#### WORK ITEM
Find the word "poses" in the listing below. Copy every line that has it.
----
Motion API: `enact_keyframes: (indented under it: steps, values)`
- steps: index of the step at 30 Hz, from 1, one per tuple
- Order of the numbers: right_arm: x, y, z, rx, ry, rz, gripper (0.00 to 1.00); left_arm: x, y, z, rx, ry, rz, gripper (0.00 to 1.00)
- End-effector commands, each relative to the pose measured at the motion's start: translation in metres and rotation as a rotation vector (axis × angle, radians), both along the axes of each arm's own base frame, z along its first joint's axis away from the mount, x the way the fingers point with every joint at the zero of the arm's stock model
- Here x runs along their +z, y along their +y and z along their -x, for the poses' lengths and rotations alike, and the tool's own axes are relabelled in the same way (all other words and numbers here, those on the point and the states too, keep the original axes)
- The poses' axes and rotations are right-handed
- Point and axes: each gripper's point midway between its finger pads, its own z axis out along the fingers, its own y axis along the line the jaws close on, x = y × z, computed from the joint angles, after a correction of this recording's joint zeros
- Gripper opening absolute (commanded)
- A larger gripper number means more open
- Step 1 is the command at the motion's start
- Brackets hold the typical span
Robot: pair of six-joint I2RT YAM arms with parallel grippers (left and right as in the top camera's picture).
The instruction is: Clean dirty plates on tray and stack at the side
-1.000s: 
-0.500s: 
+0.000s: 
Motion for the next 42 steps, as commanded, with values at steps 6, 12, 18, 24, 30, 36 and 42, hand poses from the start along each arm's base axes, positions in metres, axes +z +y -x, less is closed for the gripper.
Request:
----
#### TASK RESPONSE
- Here x runs along their +z, y along their +y and z along their -x, for the poses' lengths and rotations alike, and the tool's own axes are relabelled in the same way (all other words and numbers here, those on the point and the states too, keep the original axes)
- The poses' axes and rotations are right-handed
Motion for the next 42 steps, as commanded, with values at steps 6, 12, 18, 24, 30, 36 and 42, hand poses from the start along each arm's base axes, positions in metres, axes +z +y -x, less is closed for the gripper.

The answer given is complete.